Work to complete:
Lines holding the string "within" are the ones to copy from this listing.

Provided data:

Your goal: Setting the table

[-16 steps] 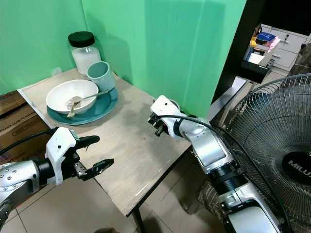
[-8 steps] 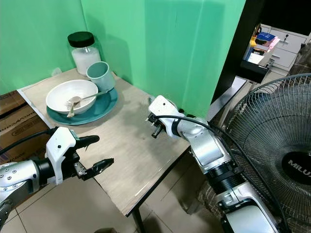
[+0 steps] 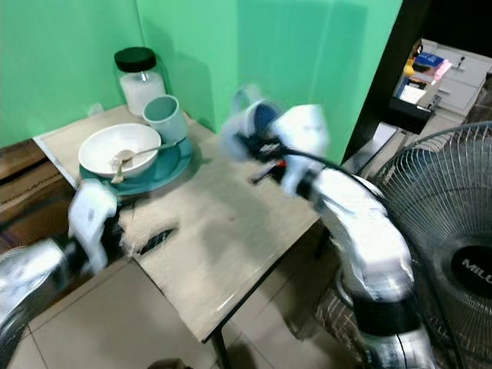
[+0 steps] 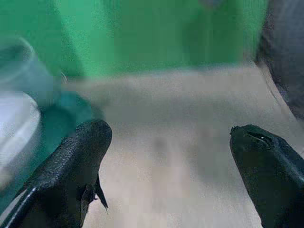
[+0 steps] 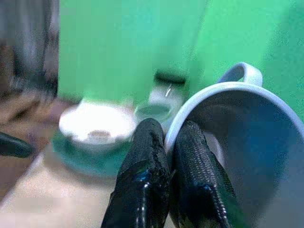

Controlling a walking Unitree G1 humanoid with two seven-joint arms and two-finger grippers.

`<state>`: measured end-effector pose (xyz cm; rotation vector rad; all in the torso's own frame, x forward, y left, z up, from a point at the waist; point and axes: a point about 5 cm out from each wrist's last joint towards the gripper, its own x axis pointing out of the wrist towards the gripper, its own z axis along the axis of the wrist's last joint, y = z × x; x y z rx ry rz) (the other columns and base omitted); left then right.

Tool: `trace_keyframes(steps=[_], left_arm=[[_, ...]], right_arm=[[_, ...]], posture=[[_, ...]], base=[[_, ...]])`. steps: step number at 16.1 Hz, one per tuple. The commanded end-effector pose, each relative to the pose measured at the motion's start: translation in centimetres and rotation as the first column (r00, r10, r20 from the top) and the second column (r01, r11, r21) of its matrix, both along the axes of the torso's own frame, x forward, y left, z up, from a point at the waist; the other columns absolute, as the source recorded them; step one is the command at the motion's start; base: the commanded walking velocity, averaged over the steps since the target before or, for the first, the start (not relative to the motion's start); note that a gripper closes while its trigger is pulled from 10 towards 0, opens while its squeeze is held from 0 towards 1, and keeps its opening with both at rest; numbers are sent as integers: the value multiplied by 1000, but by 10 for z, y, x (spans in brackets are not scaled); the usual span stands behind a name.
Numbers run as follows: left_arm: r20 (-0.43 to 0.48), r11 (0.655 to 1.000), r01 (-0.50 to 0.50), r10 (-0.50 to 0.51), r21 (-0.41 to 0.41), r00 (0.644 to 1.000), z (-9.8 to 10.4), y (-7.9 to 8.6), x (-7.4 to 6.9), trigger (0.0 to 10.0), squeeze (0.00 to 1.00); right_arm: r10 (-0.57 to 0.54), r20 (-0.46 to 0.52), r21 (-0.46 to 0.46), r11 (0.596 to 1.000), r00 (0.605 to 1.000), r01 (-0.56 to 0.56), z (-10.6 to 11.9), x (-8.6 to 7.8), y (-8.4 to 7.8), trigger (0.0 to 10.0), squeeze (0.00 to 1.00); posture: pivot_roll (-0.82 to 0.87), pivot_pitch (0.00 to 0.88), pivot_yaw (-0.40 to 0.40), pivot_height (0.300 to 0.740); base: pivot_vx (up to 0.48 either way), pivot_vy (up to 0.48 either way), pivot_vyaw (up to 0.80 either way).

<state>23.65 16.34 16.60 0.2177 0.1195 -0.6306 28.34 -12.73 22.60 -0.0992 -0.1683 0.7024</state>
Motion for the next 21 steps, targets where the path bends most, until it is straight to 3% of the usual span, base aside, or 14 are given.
trace_keyframes(steps=[1, 2, 5, 12, 21], left_arm=[[76, 992, -123, 124, -15, 989, 8, 1, 7, 10000, 0], [91, 986, -163, 166, -37, 982, 9, 0, 8, 10000, 0], [87, 968, -241, 246, -64, 965, 3, -4, 13, 10000, 0], [105, 954, -292, 298, -73, 949, 3, -5, 15, 10000, 0], [123, 945, -319, 326, -76, 937, 1, -3, 16, 10000, 0]], right_arm=[[-99, 13, 70, 993, 995, 98, 5, -10, -11, 3137, 0], [-148, -13, 88, 985, 989, 148, -2, -16, -14, 10000, 0], [-214, -125, 105, 968, 969, 227, -30, -43, -12, 10000, 0], [-329, -135, 82, 936, 935, 341, -38, -43, -14, 10000, 0], [-327, -146, 70, 938, 933, 340, -43, -42, -10, 10000, 0]], posture=[[107, 0, 19, 740], [97, 0, 18, 740], [84, 0, 13, 740], [105, 0, -8, 740], [109, 0, -19, 740]], base=[[0, 0, 0], [0, 0, 0], [0, 0, 0], [-142, 0, 0], [0, 0, 0]])
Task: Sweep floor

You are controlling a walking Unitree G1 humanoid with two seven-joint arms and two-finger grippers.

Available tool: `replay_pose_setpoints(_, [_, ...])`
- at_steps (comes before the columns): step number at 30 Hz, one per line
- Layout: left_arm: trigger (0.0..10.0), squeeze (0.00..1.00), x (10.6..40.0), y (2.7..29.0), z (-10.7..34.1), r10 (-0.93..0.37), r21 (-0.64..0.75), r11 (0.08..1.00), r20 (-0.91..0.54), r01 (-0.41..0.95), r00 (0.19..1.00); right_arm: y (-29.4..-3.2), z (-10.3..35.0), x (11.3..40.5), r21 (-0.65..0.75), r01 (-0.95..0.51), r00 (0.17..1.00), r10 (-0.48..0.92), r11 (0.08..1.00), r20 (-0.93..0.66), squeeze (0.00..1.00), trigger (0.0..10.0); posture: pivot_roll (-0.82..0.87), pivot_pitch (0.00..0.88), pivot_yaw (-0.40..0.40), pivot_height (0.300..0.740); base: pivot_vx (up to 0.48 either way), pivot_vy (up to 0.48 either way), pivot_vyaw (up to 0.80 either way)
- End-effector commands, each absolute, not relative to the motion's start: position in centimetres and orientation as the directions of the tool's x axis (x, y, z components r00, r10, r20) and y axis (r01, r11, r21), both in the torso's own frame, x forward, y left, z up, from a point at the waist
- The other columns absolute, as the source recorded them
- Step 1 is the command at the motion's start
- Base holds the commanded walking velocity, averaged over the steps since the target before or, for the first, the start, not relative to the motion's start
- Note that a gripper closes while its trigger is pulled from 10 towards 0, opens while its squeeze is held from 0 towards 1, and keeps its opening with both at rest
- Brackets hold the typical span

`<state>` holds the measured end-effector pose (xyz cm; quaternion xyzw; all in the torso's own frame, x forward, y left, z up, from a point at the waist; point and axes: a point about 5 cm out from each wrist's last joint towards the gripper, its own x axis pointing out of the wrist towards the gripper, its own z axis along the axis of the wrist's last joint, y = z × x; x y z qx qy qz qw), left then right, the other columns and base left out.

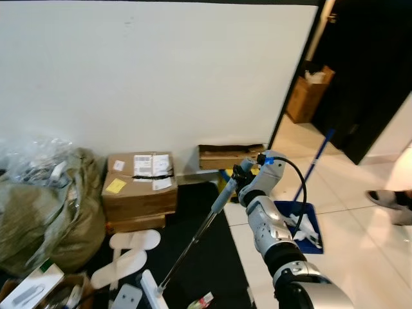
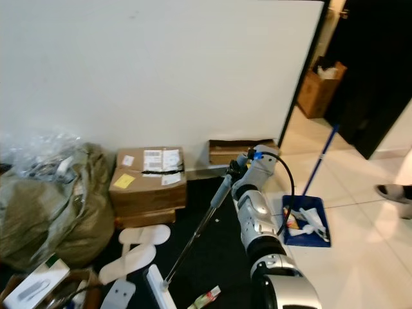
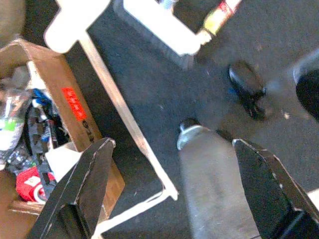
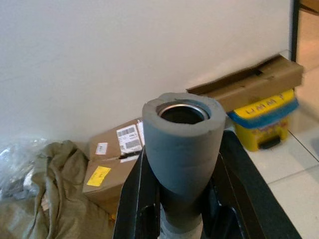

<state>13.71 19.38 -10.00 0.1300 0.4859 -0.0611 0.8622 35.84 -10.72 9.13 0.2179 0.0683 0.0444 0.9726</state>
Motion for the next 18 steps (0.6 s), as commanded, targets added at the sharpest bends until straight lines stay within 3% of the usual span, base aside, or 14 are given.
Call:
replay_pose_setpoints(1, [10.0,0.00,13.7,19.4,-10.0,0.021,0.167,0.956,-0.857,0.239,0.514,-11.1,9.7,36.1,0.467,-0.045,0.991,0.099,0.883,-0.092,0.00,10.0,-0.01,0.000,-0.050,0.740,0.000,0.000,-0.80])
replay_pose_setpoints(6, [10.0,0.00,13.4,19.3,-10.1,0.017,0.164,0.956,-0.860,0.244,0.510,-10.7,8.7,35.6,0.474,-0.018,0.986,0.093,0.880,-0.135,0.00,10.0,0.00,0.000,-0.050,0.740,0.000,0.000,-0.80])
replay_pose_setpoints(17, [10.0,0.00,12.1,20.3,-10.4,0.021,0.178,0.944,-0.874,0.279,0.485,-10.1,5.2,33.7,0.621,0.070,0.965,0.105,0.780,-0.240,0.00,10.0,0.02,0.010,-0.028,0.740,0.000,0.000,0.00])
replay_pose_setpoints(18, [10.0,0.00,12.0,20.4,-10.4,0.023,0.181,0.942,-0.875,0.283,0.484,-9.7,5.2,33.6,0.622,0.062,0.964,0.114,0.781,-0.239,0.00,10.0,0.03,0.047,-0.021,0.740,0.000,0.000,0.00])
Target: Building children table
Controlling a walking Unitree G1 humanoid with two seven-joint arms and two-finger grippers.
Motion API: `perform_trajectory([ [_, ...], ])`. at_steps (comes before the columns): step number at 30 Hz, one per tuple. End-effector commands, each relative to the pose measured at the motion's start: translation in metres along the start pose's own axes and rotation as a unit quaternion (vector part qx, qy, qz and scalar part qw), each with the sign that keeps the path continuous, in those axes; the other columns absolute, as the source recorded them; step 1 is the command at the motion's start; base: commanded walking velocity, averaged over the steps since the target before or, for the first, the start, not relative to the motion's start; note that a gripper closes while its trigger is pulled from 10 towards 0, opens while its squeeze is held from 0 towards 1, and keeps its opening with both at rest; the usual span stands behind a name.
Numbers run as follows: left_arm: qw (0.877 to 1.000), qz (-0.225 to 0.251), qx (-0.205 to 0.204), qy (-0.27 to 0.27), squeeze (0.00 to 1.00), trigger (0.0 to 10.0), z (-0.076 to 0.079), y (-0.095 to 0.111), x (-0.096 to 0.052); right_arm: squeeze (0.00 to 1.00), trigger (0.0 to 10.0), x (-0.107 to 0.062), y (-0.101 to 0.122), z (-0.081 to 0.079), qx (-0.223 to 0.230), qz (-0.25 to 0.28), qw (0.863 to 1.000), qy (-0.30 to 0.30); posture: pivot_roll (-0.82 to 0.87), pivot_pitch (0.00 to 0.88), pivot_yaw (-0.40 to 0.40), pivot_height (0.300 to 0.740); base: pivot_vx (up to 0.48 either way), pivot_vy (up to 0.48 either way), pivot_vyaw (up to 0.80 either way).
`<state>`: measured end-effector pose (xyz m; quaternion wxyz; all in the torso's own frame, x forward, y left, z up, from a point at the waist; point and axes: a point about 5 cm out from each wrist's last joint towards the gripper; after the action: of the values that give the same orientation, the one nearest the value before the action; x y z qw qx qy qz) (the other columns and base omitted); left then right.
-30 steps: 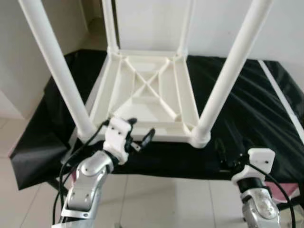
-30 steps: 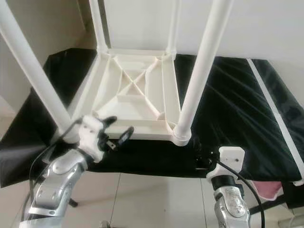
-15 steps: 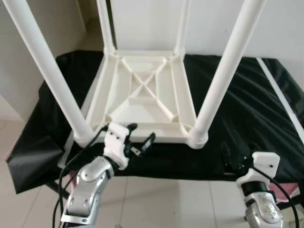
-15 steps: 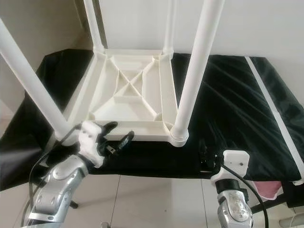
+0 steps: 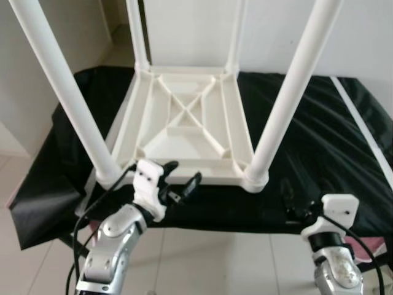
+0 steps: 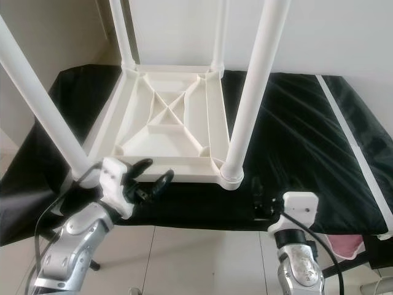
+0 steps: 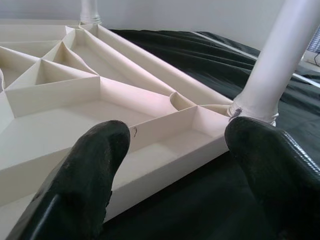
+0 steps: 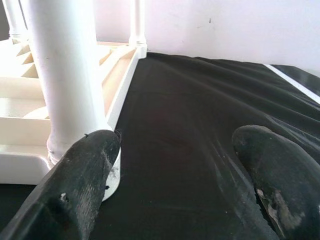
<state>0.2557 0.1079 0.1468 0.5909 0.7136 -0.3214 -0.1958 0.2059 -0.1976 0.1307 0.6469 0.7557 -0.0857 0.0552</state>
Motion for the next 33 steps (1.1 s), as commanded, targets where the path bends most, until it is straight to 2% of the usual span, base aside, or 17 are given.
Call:
perform_trajectory([
  [1, 0.999, 0.017, 0.000, -0.043, 0.00, 10.0, 0.0053, 0.0036, -0.0013, 0.00, 10.0, -0.0010, 0.0011, -0.0016, -0.001, 0.002, 1.000, 0.003, -0.06, 0.049, -0.006, 0.740, 0.000, 0.000, 0.00],
  [26, 0.999, 0.011, -0.015, -0.036, 0.00, 10.0, 0.0068, 0.0026, -0.0053, 0.00, 10.0, 0.0004, 0.0009, -0.0030, 0.001, 0.000, 1.000, 0.002, -0.06, 0.062, -0.008, 0.740, 0.000, 0.000, 0.00],
  [33, 0.999, 0.010, -0.015, -0.038, 0.00, 10.0, 0.0069, 0.0026, -0.0056, 0.00, 10.0, -0.0001, 0.0001, -0.0033, 0.002, 0.000, 1.000, 0.000, -0.06, 0.062, -0.004, 0.740, -0.206, 0.000, 0.00],
])
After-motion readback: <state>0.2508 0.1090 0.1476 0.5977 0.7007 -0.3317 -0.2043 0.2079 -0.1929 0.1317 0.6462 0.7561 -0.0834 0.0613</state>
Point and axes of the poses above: a point about 5 cm out from each wrist's last joint towards the gripper, its own x axis pointing out of the wrist towards the gripper, its own y axis along the axis of the wrist's last joint, z = x × y, and after that the axes turned 14 degrees about x, right-handed
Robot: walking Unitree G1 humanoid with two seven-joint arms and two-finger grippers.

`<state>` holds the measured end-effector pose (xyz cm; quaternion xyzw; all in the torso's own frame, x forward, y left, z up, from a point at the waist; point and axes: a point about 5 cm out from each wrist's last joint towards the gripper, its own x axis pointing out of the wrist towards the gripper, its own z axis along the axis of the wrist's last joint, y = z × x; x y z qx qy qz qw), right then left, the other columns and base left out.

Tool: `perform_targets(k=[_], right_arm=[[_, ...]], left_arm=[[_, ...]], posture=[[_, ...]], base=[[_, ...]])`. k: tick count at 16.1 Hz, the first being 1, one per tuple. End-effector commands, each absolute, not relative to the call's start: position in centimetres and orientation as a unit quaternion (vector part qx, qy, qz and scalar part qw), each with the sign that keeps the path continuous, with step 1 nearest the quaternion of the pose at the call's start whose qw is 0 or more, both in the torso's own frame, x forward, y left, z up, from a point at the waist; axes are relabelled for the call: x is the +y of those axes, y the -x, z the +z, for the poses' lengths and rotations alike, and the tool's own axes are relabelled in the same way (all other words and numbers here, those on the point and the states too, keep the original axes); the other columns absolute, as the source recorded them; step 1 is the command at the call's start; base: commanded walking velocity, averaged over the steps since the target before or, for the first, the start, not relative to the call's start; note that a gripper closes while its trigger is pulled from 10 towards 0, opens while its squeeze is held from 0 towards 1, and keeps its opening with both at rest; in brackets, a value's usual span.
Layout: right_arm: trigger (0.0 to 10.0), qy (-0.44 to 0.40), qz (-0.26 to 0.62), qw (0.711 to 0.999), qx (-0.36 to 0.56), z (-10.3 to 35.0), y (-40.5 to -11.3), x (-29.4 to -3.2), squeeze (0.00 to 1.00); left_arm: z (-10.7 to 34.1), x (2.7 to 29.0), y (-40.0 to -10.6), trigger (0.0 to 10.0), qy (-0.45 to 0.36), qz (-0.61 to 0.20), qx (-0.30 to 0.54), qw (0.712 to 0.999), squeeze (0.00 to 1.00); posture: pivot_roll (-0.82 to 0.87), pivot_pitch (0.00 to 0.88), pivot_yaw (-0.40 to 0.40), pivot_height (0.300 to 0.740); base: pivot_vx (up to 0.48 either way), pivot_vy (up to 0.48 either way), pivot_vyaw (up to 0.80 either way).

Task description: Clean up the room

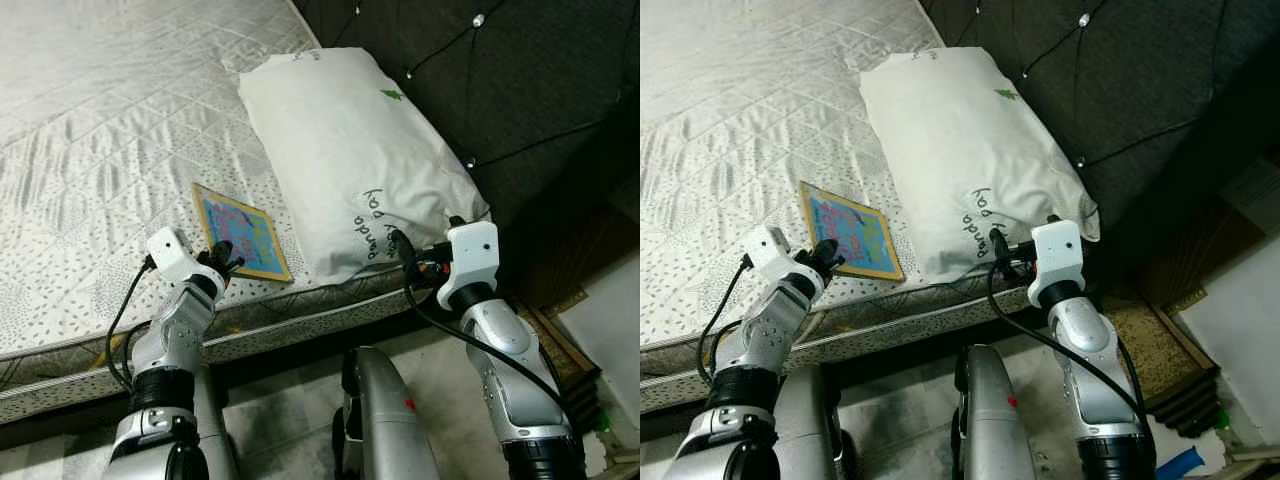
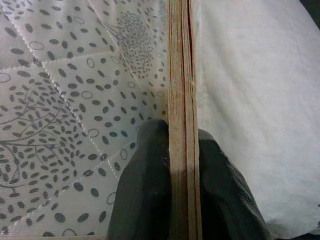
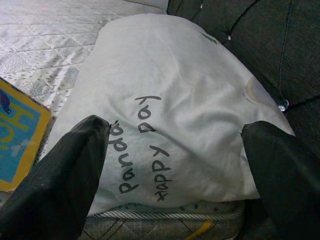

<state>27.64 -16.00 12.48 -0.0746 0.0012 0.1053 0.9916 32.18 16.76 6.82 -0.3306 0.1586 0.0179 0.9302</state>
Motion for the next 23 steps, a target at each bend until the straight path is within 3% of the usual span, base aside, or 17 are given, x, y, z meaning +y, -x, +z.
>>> perform_targets(k=[1,6,14,15,23], right_arm=[[10.0,0.079,0.104,0.991,-0.002,12.8,-27.7,-16.2,0.0],[10.0,0.08,0.103,0.991,-0.003,12.7,-27.8,-16.1,0.0],[10.0,0.081,0.103,0.991,-0.005,12.7,-28.0,-16.0,0.0],[10.0,0.082,0.102,0.991,-0.004,12.7,-28.0,-16.1,0.0],[10.0,0.083,0.101,0.991,-0.006,12.7,-28.2,-16.1,0.0]], left_arm=[[6.6,16.0,-32.3,10.0,0.334,0.001,0.166,0.928,0.0],[8.0,15.5,-33.3,10.0,0.365,-0.025,0.135,0.921,0.0],[6.8,14.6,-33.3,10.0,0.383,-0.045,0.188,0.903,0.0],[6.6,14.8,-33.3,10.0,0.381,-0.039,0.192,0.903,1.0],[6.7,17.5,-33.8,10.0,0.367,-0.004,0.183,0.912,1.0]], posture=[[-0.16,0.112,-0.095,0.577],[-0.16,0.11,-0.095,0.577],[-0.17,0.104,-0.095,0.577],[-0.17,0.102,-0.095,0.577],[-0.16,0.092,-0.095,0.577]], base=[[0.0,0.0,0.0],[0.0,0.0,0.0],[0.0,0.0,0.0],[0.0,0.0,0.0],[0.0,0.0,0.0]])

Answer space:
Motion for the next 18 steps (0.6 s), as commanded, targets added at the sharpest bends until straight lines stay within 3% of the usual span, base aside, or 14 are given.
Motion for the next 23 steps, a target at each bend until the straight path is within 3% of the usual span, base aside, or 17 are given, x, y, z meaning +y, -x, +z.

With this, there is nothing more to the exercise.